Does anyone have a recommendation for a supplement of the 257 N1 Kanji not taught on WK? Maybe like an Anki or quizlet deck? I counted all of the green boxes on wkstats which totaled 257.
I’m still only at an ~N4 level at the moment so it’s not pertinent, but honestly, I wish WK would just add a couple of those kanji per each level so that it could cover all of the N1 kanji.
There’s a custom deck on kitsun.io that someone made called “The Lost WK Levels: Level 61-70” that covers the N1 and the remaining 常用漢字 with accompanying vocab to recreate the WK experience. It’s not free, kitsun is it’s own paid SRS service where people make custom decks, but it’s pretty thorough. When I’m done with WaniKani I was thinking of going to that deck to top off the N1/常用漢字. I want to take the N1 one day too, so it kinda sucks I can’t just stick with WK to get there for the kanji.

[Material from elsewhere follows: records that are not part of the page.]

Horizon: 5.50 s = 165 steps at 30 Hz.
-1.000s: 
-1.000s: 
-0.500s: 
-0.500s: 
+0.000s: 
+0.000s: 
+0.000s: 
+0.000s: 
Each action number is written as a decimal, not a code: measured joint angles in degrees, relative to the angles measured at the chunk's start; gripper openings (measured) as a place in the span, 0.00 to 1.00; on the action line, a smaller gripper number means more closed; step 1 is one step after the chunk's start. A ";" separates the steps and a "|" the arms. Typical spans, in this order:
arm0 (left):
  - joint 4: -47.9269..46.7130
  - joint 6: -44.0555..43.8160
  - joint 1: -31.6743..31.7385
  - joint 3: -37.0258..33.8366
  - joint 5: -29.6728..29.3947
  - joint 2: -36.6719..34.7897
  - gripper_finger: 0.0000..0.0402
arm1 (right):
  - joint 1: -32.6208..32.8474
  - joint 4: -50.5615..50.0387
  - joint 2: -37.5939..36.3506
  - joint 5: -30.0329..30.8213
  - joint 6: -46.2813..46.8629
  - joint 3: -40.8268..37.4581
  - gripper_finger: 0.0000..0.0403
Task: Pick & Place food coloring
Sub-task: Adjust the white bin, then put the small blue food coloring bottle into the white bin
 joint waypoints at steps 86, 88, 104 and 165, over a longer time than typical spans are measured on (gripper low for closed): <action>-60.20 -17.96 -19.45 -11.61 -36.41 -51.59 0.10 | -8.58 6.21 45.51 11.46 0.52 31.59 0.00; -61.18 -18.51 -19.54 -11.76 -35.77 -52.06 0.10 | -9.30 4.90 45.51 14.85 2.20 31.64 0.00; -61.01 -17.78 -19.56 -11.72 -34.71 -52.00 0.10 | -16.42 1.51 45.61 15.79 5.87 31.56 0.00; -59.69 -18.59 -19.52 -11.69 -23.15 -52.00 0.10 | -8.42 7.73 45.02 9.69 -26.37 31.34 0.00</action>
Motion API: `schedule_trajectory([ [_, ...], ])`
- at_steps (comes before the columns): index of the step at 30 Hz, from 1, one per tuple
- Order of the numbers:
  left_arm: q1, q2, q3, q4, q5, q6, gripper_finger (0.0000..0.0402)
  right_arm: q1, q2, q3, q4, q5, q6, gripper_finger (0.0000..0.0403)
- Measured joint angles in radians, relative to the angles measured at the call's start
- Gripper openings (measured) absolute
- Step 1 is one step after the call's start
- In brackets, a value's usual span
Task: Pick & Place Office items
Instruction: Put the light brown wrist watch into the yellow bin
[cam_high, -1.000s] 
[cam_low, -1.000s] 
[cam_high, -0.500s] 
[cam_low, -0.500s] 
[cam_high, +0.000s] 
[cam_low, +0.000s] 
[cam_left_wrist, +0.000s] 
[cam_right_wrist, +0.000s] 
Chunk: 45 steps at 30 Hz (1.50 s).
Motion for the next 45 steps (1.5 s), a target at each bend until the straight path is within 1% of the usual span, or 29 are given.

I know their point is that you can just do it on your own after finishing WK, but come on lol, why choose ~2000 as an arbitrary benchmark, when the country itself already made arbitrary benchmark in the form of the 常用漢字
WK already gets complaints about “useless” kanji among the ones they already include. The missing N1 and jouyou kanji include things like 朕 and 璽 that I’ve only encountered in studying for kanji-specific tests (Kanken). There are reasons why they are considered “jouyou” (like 璽 is used in 国璽, the State Seal of Japan), but are you going to read about the State Seal of Japan? I don’t mind WK thinking you probably won’t.
Very true and in the end I get it. After having studied for and just recently taken the N4, I’m not exactly in love with the idea of such standardized metrics now lol (like oh goody, even more harder tests in my future). It’s just my hoarder brain that wants it all in one place haha.
Reminds me of a handwritten letter I got from one of my first graders with a learning disability after they were having a hard time learning the English for fruits
朕 turns up in volume seven of the Nausicaa manga. Miyazaki kindly gives it furigana, though.
璽 I don’t think I’ve run into, and conversely I have encountered plenty of non Jouyou kanji. The conclusion I draw from that is that as a learner you need to eventually develop a way of dealing with new kanji as and when you meet them in words you want to read in real world text, that isn’t reliant on somebody else’s premade deck or system. (Personally I tend to go for “learn the words and don’t bother to study the kanji independently”.) Part of any kanji learning system ought to be that it gives you the foundation and tools to be able to do that and leaves part of the job up to you to complete, because it can never carry you all the way and it would be inefficient for it to try to do so.
Hold on, I read this series which uses it 76 times
So its my turn to be the obnoxious guy who joins the conversation any time a rare word is brought up
ackshually guis, I see this word all the time in the content I read, so really you cant say its rare since esid and I think it would be very valuable to teach everyone this word since this one book uses it a lot.
I’d just say that you can recreate the WK experience, but you definitely don’t have to. You can skip around freely, vocab is just an option too. I’ve definitely come around kanji in the wild from it but I wouldn’t list this as the highest of study priorities by any means. But if you like the WK routine or want to build some familiarity (or just enjoy learning kanji with mnemonics) it’s a low pressure deck to keep up given only 10 levels, I think I spread it out over a year so real slow. I wouldn’t want it on WK honestly with the current platform and mix 9000 other SRS items would be rather hell-ish. I put the kanji also in the writing deck on Kitsun.io as well (filter tag Lost Levels).